Directions for this task: Work out how many lines below hold the string "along" and state only that figure.

Start of Raw data

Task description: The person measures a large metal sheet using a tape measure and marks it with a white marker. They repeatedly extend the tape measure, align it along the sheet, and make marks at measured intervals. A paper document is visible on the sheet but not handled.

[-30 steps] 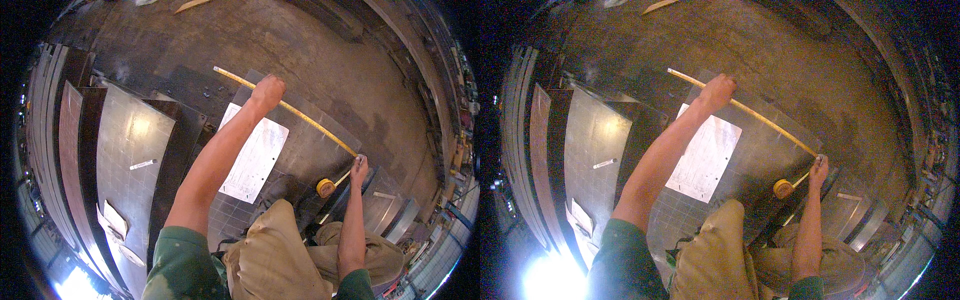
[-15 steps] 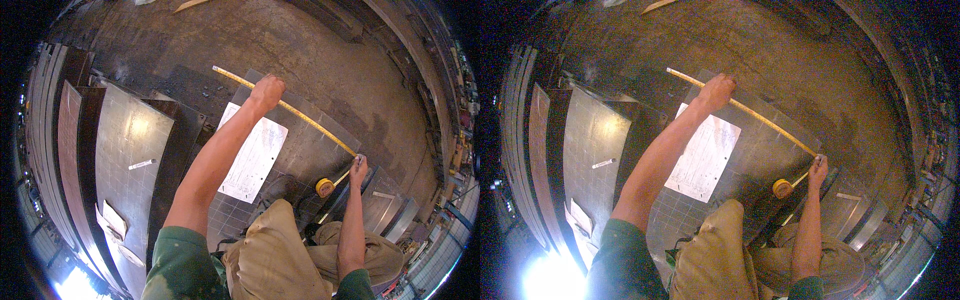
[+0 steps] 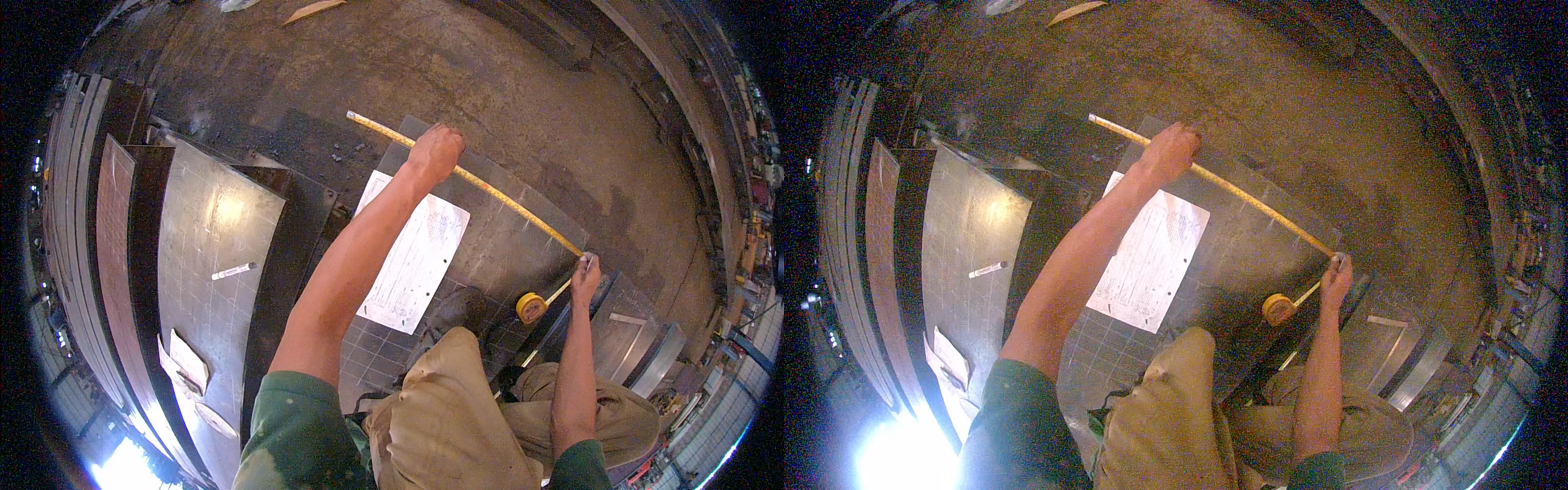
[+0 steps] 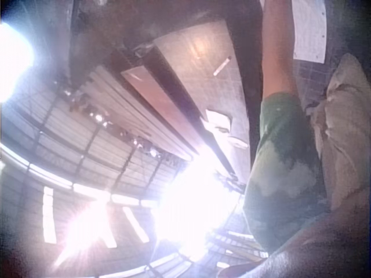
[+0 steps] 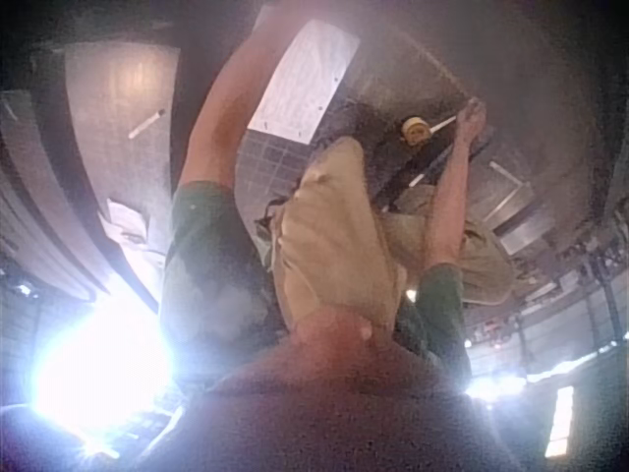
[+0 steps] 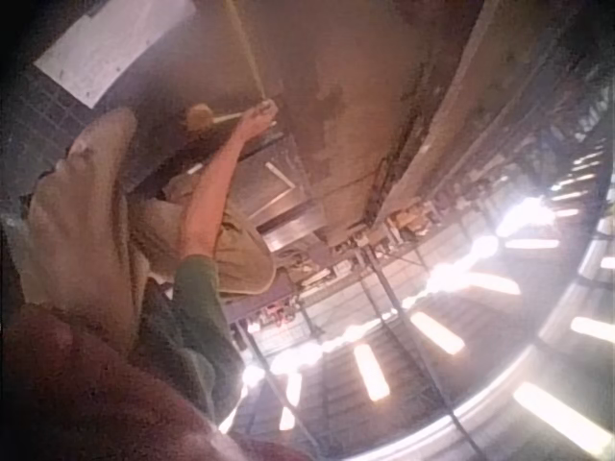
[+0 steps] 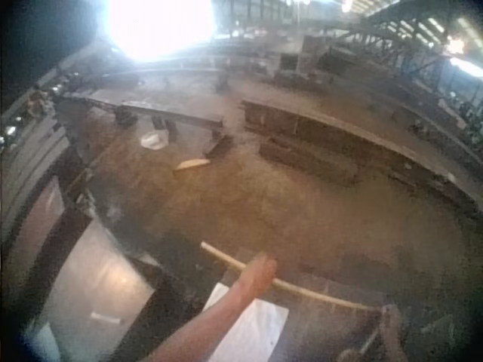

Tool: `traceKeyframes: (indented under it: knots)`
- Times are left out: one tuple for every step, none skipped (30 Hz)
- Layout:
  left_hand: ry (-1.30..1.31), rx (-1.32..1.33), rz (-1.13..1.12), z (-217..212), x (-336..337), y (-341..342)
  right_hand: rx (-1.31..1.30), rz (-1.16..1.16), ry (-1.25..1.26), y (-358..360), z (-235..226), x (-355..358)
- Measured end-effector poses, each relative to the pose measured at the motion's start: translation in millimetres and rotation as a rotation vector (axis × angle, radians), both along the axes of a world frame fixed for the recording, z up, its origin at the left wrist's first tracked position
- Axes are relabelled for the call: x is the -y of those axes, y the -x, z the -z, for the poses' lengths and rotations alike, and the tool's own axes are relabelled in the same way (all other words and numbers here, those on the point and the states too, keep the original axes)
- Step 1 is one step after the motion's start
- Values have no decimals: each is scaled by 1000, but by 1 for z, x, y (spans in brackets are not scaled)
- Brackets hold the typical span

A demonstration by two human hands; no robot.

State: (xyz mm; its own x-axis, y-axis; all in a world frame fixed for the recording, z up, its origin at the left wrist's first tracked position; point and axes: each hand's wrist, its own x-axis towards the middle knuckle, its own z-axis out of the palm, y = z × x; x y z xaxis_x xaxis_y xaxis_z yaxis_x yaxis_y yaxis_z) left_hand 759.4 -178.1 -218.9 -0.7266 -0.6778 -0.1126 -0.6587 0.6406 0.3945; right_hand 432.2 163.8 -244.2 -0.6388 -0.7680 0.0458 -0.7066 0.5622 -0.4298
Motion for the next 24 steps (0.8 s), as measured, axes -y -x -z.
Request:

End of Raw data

Task result: 2